■ **Task directions**:
Please give back all the records exactly, but keep the pictures out.

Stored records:
☆ ☆ ☆ ☆

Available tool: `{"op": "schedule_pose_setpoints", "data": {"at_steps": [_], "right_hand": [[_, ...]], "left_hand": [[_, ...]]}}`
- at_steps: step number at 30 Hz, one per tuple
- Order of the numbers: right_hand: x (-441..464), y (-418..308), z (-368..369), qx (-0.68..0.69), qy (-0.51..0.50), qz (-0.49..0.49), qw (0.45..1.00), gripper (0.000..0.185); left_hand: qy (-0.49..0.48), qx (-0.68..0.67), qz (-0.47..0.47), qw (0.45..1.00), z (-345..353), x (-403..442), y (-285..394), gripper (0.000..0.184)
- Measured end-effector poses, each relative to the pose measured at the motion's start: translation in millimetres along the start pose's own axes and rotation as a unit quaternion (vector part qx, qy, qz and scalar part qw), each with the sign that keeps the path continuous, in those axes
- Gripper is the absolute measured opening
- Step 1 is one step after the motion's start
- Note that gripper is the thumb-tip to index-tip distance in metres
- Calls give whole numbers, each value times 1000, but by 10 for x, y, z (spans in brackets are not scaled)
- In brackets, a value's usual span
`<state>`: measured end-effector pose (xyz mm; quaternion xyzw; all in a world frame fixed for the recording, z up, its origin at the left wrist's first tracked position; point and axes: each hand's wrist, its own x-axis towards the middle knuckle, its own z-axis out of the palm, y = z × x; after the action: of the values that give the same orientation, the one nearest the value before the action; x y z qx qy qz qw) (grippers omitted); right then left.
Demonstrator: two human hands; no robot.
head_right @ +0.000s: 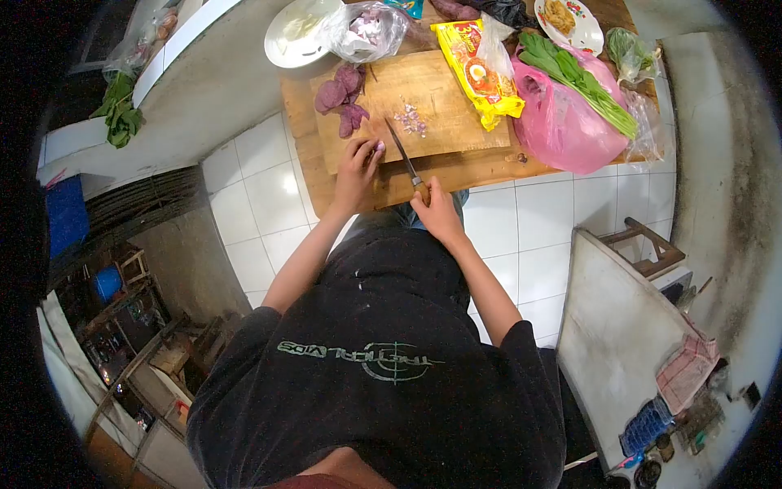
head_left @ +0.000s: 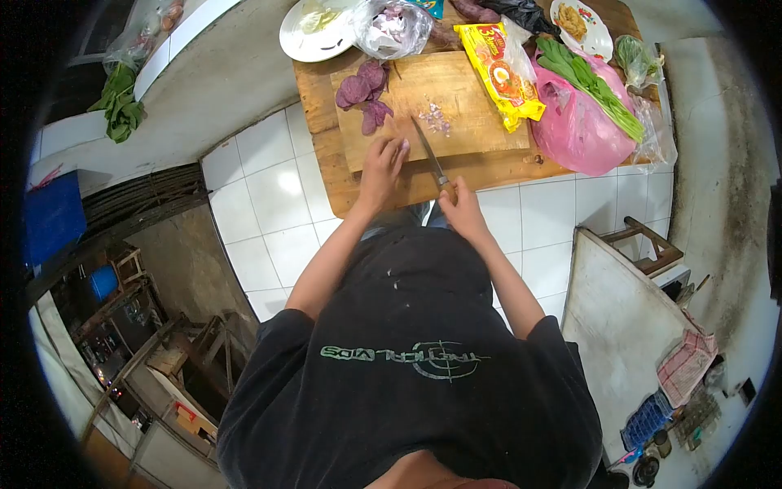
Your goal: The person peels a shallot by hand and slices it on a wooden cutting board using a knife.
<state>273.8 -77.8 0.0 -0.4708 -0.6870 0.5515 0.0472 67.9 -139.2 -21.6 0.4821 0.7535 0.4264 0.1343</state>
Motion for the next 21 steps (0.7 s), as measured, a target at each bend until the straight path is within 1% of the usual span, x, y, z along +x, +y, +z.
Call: {"op": "schedule_pose_setpoints", "data": {"at_steps": [2,5,8,11,14,15,17,20,21], "right_hand": [[49,140,86,-8,24,-43,999,34],[51,36,72,-38,0,4,999,34],[46,-30,66,-18,-9,8,1000,44],[56,-47,66,-13,-26,12,1000,49],[117,248,220,34,-20,11,999,41],[96,209,196,101,-54,49,992,41],[53,26,104,231,-118,124,958,40],[71,92,106,303,-150,155,928,39],[70,80,89,317,-156,162,921,39]], "left_hand": [[-2,4,-11,1000,10,-7,6,23],[-4,-11,-33,999,1,1,58,23],[-7,-9,-24,1000,29,-13,2,23],[1,-3,-14,1000,65,-43,-47,21],[1,-1,-29,1000,46,-33,13,20],[4,-6,-28,1000,51,-35,19,19],[11,-16,-27,999,59,-24,15,17],[6,-48,-45,998,33,-9,39,16],[13,-50,-36,998,51,-14,1,16]]}}
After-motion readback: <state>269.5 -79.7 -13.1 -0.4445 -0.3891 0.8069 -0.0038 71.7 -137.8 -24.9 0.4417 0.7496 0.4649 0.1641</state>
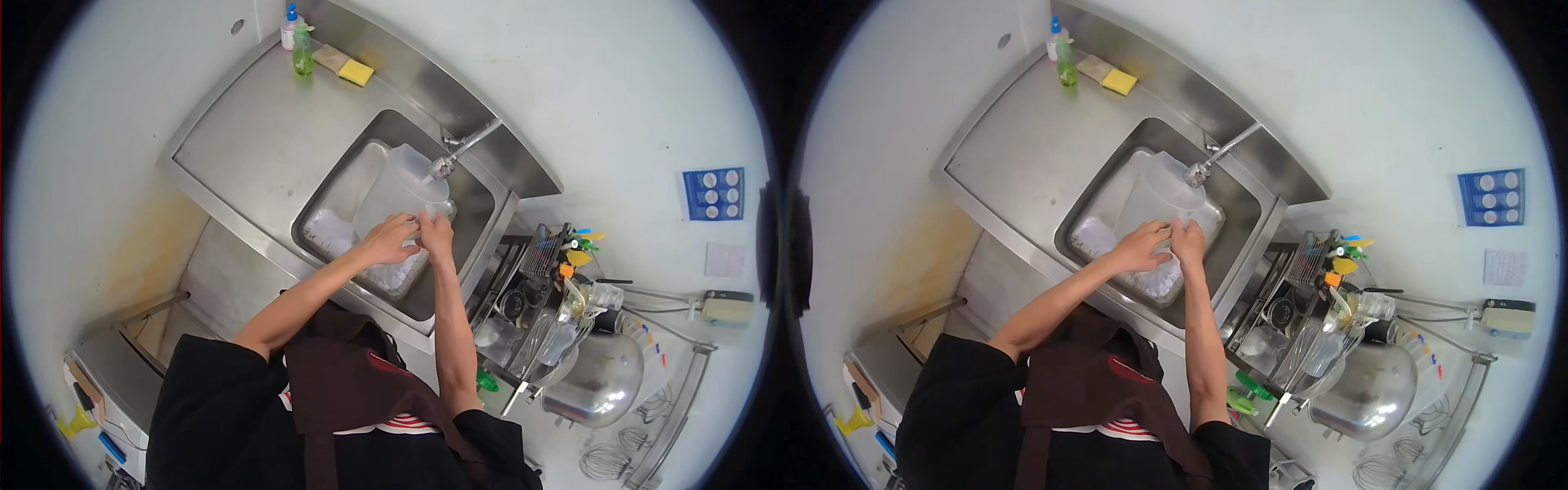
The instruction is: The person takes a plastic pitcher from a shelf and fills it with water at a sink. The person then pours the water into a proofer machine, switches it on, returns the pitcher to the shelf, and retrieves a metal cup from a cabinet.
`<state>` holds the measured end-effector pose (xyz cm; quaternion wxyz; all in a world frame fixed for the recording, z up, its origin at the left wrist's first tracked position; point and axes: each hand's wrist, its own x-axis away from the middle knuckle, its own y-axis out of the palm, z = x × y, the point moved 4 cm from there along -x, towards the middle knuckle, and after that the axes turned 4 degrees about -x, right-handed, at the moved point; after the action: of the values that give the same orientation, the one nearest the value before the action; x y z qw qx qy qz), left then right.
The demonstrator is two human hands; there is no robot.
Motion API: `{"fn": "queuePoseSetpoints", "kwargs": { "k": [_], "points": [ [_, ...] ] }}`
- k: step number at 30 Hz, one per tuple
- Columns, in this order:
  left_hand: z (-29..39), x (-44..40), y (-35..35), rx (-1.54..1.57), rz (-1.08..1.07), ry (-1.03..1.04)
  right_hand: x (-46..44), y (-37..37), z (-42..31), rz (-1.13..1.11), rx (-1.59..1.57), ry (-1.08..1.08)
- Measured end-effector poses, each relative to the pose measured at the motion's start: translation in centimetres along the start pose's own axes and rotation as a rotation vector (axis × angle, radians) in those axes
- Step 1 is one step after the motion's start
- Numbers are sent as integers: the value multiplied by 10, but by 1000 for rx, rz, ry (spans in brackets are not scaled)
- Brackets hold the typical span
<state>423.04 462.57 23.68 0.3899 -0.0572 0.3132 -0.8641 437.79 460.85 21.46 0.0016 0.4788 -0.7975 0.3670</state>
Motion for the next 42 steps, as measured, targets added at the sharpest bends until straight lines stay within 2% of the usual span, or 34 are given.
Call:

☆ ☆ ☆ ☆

■ **Written answer**:
Available tool: `{"op": "schedule_pose_setpoints", "data": {"at_steps": [_], "right_hand": [[_, ...]], "left_hand": [[_, ...]]}}`
- at_steps: step number at 30 Hz, one per tuple
- Order of the numbers: right_hand: x (-441..464), y (-418..308), z (-368..369), qx (-0.68..0.69), qy (-0.51..0.50), qz (-0.49..0.49), qw (0.45..1.00), gripper (0.000..0.185); left_hand: qy (-0.49..0.48), qx (-0.68..0.67), qz (-0.47..0.47), qw (0.45..1.00), z (-345..353), x (-403..442), y (-285..394), gripper (0.000..0.184)
- Measured end-effector poses, each relative to the pose measured at the motion's start: translation in millimetres along the start pose's own axes and rotation as a unit quaternion (vector part qx, qy, qz and scalar part qw), each with the sign that keeps the path continuous, in those axes
- Gripper is the absolute measured opening
- Step 1 is one step after the motion's start
- Note that gripper is the thumb-tip to index-tip distance in metres
- Calls give whole numbers, each value times 1000, but by 10 for x, y, z (spans in brackets are not scaled)
- In brackets, a value's usual span
`<state>`: measured end-effector pose (xyz mm; quaternion xyzw; all in a world frame fixed for the recording, z up, its origin at the left wrist's first tracked position; point and axes: each hand's wrist, its own x-axis towards the middle knuckle, its own z-axis out of the palm, y = z × x; after the action: of the values that give the same orientation, the one nearest the value before the action; x y z qx qy qz qw) (grippers omitted); right then left.
Demonstrator: two human hands; no robot.
head_right @ +0.000s: 
head_left @ +0.000s: 
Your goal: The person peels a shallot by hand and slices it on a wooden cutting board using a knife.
<state>273.8 -77.8 0.0 -0.4708 -0.6870 0.5515 0.0472 67.9 -139.2 -21.6 0.4821 0.7535 0.4264 0.1343</state>
Motion for the next 21 steps (0.7 s), as measured, a target at each bend until the straight path is within 1% of the usual span, x, y, z along +x, +y, +z.
Call: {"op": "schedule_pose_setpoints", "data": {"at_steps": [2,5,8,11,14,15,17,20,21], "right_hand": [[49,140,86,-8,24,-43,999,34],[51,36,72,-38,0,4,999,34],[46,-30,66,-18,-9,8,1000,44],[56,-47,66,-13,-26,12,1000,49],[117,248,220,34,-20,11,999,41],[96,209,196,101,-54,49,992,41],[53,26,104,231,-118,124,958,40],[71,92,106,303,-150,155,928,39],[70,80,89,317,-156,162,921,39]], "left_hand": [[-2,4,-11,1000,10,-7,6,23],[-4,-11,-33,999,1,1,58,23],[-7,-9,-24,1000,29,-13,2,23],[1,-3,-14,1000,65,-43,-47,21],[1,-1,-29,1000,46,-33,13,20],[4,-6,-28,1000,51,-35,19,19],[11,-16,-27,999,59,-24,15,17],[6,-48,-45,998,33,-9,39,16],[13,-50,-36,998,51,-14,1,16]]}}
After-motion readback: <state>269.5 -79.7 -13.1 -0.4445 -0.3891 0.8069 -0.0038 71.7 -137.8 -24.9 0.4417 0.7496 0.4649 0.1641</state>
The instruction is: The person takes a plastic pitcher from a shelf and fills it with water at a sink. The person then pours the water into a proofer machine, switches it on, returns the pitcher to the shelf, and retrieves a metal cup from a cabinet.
`<state>` holds the measured end-effector pose (xyz cm; quaternion wxyz; all in a world frame fixed for the recording, z up, its origin at the left wrist's first tracked position; point and axes: each hand's wrist, its own x-axis away from the middle knuckle, its own y-axis out of the palm, z = x × y, the point moved 4 cm from there along -x, towards the middle knuckle, and after that the axes turned 4 degrees about -x, right-handed, at the moved point; after the action: of the values that give the same orientation, the one nearest the value before the action; x y z qw qx qy qz), left then right.
The demonstrator is two human hands; there is no robot.
Motion API: `{"fn": "queuePoseSetpoints", "kwargs": { "k": [_], "points": [ [_, ...] ] }}`
- k: step number at 30 Hz, one per tuple
- Columns, in this order:
  left_hand: z (-29..39), x (-44..40), y (-35..35), rx (-1.54..1.57), rz (-1.08..1.07), ry (-1.03..1.04)
  right_hand: x (-46..44), y (-37..37), z (-42..31), rz (-1.13..1.11), rx (-1.59..1.57), ry (-1.08..1.08)
- Measured end-effector poses, each relative to the pose measured at the motion's start: translation in centimetres along the start pose's own axes and rotation as a rotation vector (axis × angle, radians) in those axes
- Step 1 is one step after the motion's start
- Numbers are sent as integers: the value multiplied by 10, but by 1000 for rx, rz, ry (spans in brackets are not scaled)
- Brackets hold the typical span
<state>423.04 462.57 23.68 0.3899 -0.0572 0.3132 -0.8641 437.79 460.85 21.46 0.0016 0.4788 -0.7975 0.3670</state>
Motion for the next 42 steps, as measured, targets added at the sharpest bends until straight lines stay within 2% of the usual span, or 34 are given.
Call:

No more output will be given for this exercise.